Held by Peart J that neither of the awards came within s. 6(4) properly construed and understood; each was a “debt” which was therefore within the mandatory provision of s. 6(1) of the Act and therefore payable in full from the Fund. Peart J held that the discretion which the Minister had under that provision in relation to forming an opinion as to the amount “which is or was due to the applicant in respect of that debt” did not extend to deciding on a figure that she considered should be paid to the appellants; it was limited to deciding the amount “due” and that “due” amount, in these cases, could only be the amount awarded by the President of the Circuit Court. Peart J held that the construction of the relevant provisions of s. 6 led to the further conclusion that the devising of a formula such as that devised by the Minister for working out the number of weeks represented by the awards in cases such as these, in order to establish whether or not the amount awarded exceeds the limit of €600 per week, is not only an unnecessary exercise, but one that is not contemplated by the statutory scheme when properly construed. Since in Peart J’s view it was not necessary to have devised or employed such a formula, it was unnecessary to consider its vires in the light of the judgment of Fennelly J in McCarron & ors v Kearney & ors [2010] 3 IR 302.

Peart J held that the appeal would be allowed.

Appeal allowed.

JUDGMENT OF MR. JUSTICE MICHAEL PEART DELIVERED ON THE 3RD DAY OF JULY 2019
1

This is an appeal from the order of the High Court (Baker J.) dated 15th November 2016 refusing, for reasons stated in her judgment delivered on the 13th October 2016 ( [2016] IEHC 553) the appellants” application for certain reliefs by way of judicial review, including an order of certiorari to quash the decision of the Minister for Social Protection (‘the Minister’) dated 24th November 2014 determining that an award made to each of the appellants by the Circuit Court on the 18th October 2013 under the Unfair Dismissals Acts 1977 to 2007 was a wage-related payment for the purposes of the Insolvency Payment Scheme provided for under the Protection of Employees (Employers Insolvency) Act, 1984 (‘the 1984 Act’) and accordingly was subject to a maximum of €600 per week for a period of no more than 104 weeks.

2

In the High Court there was a third applicant, Keith Ramsey, but he has not lodged any appeal to this Court against the said order, hence I have not named him in the title hereof.

3

The determination of this appeal turns on the proper construction of certain provisions of s. 6 of the 1984 Act which sets out certain rights of employees under the Insolvency Payments Scheme (‘the Scheme’) where the employer has become insolvent.

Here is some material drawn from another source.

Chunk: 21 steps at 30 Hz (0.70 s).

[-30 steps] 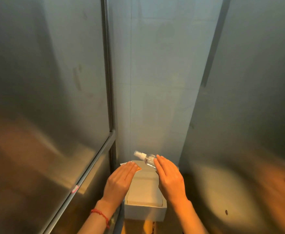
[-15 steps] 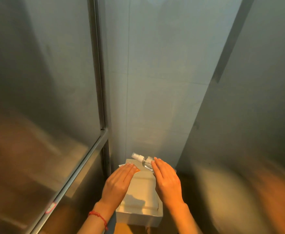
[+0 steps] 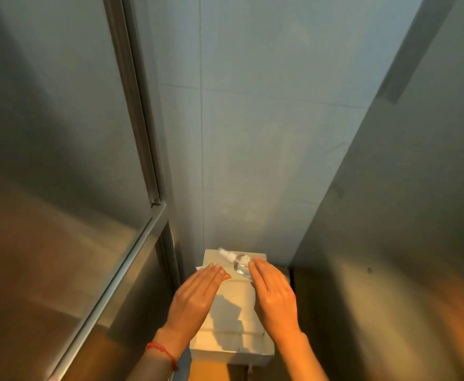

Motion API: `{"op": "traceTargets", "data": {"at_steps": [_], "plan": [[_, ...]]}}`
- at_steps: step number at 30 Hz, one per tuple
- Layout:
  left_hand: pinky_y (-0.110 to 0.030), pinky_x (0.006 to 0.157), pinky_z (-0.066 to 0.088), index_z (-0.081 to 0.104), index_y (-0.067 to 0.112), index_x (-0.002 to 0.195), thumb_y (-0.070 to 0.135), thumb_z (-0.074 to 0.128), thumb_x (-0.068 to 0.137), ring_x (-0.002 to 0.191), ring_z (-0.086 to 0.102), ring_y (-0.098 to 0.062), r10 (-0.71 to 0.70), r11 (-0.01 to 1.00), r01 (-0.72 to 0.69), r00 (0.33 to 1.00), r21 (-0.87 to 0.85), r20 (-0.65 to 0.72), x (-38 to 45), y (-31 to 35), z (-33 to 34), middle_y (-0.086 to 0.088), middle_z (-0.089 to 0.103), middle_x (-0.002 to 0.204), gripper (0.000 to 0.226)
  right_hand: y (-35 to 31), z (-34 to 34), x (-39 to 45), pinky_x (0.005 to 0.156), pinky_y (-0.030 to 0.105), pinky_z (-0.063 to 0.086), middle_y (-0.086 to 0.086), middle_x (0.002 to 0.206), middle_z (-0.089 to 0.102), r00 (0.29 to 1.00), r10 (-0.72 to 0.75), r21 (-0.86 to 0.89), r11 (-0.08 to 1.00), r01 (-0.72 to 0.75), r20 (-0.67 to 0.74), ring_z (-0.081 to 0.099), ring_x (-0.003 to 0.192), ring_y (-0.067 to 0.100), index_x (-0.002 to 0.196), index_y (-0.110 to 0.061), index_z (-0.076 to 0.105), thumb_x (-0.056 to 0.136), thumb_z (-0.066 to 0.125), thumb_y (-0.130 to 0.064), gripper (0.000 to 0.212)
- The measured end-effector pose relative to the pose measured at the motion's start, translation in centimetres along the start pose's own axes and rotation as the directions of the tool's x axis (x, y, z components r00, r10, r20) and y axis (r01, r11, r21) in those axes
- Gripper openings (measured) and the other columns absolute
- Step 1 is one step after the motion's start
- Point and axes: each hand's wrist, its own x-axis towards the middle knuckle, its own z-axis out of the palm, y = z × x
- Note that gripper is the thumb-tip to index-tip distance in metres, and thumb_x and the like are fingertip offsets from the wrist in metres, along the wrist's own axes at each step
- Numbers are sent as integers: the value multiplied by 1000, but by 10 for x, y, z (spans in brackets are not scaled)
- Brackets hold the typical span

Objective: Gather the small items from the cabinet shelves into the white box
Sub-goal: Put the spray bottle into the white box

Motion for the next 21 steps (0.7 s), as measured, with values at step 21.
{"op": "traceTargets", "data": {"at_steps": [21], "plan": [[-30,92,44,67,10,111,27,80,71,97,68,-19,3,1000,-1,997,-24,76,-40,-24,95,-8,71,104,46,24,108,-28,83,35,52,15,106,69,991,98,-11,995,-97,96,68,95,28,104,-2,71,37,90,6,70]]}}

In the present case it is not in dispute that the appellant's employer (‘the company’) was insolvent and that the provisions of s. 6 of the 1984 Act apply.

4

Before setting out the relevant provisions, I will respectfully adopt the helpful concise summary of relevant background facts appearing in the judgment of the trial judge at paras 2–10 of her judgment, as follows:

‘2. The applicants were all employed by the White Sands Hotel Limited in Portmarnock, Co. Dublin and in each case their employment was terminated on or about 21st February, 2010 on the grounds of a purported redundancy. These three applicants, together with other persons not relevant to this judgment, brought proceedings under the Unfair Dismissals Acts 1977 – 2011 to the Rights Commissioner Service, and subsequently appealed the decision of the Rights Commissioner dismissing their claim. The EAT, on appeal, made a determination on 29th May, 2013 that the applicants had been unfairly dismissed, and financial awards were made in respect of each of them.

3. Each of these three applicants appealed the determination of the EAT to the Circuit Court with regard to the quantum of the award.

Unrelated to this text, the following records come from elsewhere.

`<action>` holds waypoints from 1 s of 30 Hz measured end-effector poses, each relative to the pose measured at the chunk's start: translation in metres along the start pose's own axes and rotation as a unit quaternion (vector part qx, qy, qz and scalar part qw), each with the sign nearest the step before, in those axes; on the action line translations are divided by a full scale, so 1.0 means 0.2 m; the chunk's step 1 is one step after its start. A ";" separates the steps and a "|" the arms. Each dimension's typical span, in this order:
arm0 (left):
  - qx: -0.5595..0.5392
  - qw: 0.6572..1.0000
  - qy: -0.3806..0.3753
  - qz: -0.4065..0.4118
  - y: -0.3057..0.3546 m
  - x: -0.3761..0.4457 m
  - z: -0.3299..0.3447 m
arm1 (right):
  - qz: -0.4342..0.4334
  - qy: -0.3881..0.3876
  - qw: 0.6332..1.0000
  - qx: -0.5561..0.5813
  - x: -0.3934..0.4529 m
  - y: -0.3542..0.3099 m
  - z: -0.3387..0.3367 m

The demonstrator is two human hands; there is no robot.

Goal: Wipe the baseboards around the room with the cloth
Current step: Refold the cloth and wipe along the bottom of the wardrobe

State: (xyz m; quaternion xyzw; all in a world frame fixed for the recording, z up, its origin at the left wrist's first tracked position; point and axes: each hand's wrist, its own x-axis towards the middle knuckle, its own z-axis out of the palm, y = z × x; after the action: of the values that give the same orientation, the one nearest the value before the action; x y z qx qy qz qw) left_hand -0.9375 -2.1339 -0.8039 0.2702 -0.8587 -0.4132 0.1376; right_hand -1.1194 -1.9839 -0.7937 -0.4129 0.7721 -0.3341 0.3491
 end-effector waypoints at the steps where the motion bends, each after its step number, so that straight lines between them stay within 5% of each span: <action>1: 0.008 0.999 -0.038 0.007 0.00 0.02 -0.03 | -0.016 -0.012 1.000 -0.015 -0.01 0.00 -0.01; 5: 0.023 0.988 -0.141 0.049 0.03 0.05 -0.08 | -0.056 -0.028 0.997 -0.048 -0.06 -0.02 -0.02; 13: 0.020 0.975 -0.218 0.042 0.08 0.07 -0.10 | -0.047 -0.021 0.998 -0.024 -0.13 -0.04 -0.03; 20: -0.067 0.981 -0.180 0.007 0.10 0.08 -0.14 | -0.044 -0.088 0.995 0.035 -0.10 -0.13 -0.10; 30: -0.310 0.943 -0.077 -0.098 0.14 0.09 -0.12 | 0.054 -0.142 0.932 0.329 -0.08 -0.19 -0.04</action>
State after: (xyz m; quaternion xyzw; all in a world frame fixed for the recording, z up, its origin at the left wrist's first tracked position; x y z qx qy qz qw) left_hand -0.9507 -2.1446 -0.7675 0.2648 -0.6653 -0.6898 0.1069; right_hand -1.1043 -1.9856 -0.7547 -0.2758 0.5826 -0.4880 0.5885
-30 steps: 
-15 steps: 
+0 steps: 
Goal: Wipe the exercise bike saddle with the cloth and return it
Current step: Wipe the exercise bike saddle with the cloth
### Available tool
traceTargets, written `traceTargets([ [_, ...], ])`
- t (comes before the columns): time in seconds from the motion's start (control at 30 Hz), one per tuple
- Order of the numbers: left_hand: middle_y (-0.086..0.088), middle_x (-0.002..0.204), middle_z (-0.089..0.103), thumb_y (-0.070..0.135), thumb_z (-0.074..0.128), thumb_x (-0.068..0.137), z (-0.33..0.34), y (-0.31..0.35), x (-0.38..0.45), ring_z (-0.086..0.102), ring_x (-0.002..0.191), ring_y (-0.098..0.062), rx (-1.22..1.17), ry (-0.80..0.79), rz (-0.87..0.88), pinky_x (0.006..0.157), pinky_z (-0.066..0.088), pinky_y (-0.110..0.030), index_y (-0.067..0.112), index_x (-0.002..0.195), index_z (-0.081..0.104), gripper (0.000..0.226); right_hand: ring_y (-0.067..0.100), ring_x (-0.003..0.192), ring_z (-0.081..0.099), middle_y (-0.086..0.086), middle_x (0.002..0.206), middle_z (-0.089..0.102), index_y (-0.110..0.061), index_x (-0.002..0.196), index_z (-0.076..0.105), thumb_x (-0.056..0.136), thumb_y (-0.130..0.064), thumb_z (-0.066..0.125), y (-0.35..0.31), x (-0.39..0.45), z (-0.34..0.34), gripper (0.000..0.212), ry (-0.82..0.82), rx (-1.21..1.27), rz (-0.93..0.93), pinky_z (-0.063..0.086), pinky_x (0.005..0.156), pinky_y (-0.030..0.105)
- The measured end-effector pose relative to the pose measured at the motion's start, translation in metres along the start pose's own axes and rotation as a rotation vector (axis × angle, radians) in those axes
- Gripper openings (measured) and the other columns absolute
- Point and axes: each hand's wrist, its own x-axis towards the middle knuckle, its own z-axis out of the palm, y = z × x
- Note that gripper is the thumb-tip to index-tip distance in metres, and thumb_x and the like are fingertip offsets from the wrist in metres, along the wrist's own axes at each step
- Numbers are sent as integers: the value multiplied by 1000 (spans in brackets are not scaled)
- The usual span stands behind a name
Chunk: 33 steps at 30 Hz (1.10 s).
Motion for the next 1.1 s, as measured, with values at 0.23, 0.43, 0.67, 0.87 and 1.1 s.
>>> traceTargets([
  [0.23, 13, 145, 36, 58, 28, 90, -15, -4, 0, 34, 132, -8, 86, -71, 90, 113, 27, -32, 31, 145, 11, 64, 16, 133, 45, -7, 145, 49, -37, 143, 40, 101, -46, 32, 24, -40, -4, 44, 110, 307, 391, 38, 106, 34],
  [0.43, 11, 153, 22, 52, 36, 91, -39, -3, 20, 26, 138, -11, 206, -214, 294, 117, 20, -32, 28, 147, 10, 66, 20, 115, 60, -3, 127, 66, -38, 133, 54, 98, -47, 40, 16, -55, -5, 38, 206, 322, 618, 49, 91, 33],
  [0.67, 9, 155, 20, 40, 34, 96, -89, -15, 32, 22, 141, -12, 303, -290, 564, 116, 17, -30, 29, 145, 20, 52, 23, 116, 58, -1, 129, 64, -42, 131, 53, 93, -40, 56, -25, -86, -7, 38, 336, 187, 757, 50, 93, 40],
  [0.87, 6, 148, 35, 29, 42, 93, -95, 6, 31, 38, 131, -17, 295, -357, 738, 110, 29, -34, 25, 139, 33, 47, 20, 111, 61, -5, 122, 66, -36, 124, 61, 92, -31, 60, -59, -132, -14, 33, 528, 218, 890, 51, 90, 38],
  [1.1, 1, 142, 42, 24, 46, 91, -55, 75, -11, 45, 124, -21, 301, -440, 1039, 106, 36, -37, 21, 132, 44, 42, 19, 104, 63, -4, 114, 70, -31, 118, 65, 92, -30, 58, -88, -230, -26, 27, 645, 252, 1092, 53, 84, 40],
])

4. Before the appeals to the Circuit Court came on for hearing, the notice party had been appointed receiver of the Company on 5th July, 2013. Neither he, nor the former employer of the applicants, took any part in the proceedings before the Circuit Court.

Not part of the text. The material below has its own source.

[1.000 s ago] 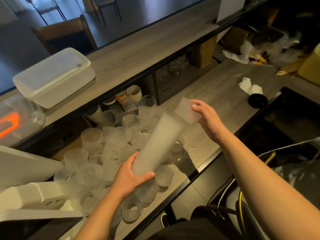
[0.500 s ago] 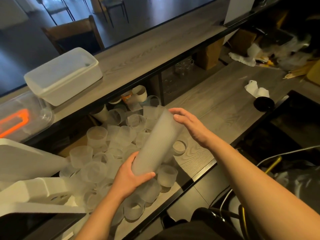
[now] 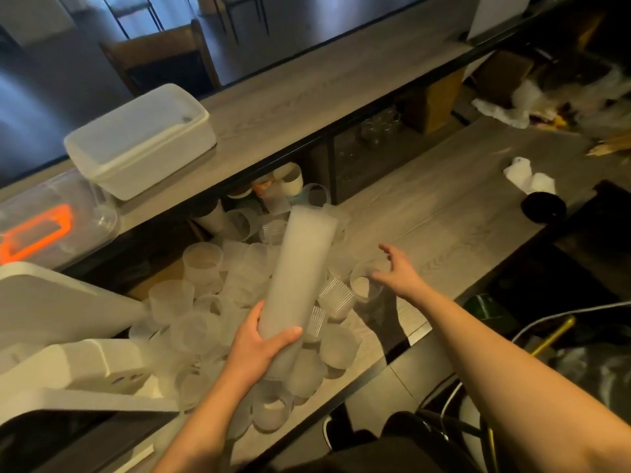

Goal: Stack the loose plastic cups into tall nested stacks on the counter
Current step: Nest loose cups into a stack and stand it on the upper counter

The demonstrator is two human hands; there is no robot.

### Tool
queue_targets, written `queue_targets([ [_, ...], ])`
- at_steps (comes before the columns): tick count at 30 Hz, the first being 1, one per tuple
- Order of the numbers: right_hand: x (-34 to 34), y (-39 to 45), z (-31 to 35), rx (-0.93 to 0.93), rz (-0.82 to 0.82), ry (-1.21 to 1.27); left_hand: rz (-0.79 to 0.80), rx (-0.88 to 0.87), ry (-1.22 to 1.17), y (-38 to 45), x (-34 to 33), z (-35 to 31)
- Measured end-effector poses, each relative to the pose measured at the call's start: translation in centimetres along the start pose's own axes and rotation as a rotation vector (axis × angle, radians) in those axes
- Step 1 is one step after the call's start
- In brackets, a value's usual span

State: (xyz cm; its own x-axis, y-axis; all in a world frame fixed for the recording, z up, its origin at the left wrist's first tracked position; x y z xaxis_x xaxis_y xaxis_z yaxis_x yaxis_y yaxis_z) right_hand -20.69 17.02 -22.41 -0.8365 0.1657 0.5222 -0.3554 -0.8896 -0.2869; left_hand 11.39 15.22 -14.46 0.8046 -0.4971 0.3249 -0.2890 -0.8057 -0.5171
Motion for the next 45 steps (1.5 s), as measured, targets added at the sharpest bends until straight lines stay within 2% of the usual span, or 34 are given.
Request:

5. The President of the Circuit Court delivered his decision on 18th October, 2013, and increased the awards substantially. In each case, the President of the Circuit Court made his award in round figures, €20,000 to the first applicant, €60,000 to the second applicant, and €70,000 to the third applicant. In each case the amounts directed to be paid were less than the maximum jurisdiction of the Circuit Court under the Unfair Dismissals Acts. The decision of the Circuit Court made no express reference to the basis of the calculation and the awards were not expressly calculated by reference to the remuneration of the applicants.

6. Oral evidence had been offered by the applicants to the Circuit Court of their actual financial loss and future prospective loss, and each of them also gave evidence of the effect of the dismissal on their personal and professional lives.

7. The perfected order of the Circuit Court was then transmitted to the receiver who submitted an application under s. 6 of the Protection of Employees (Employers” Insolvency) Act, 1984, doing so on the relevant statutory form called an IP2. Each of the applicants signed the form as a declaration.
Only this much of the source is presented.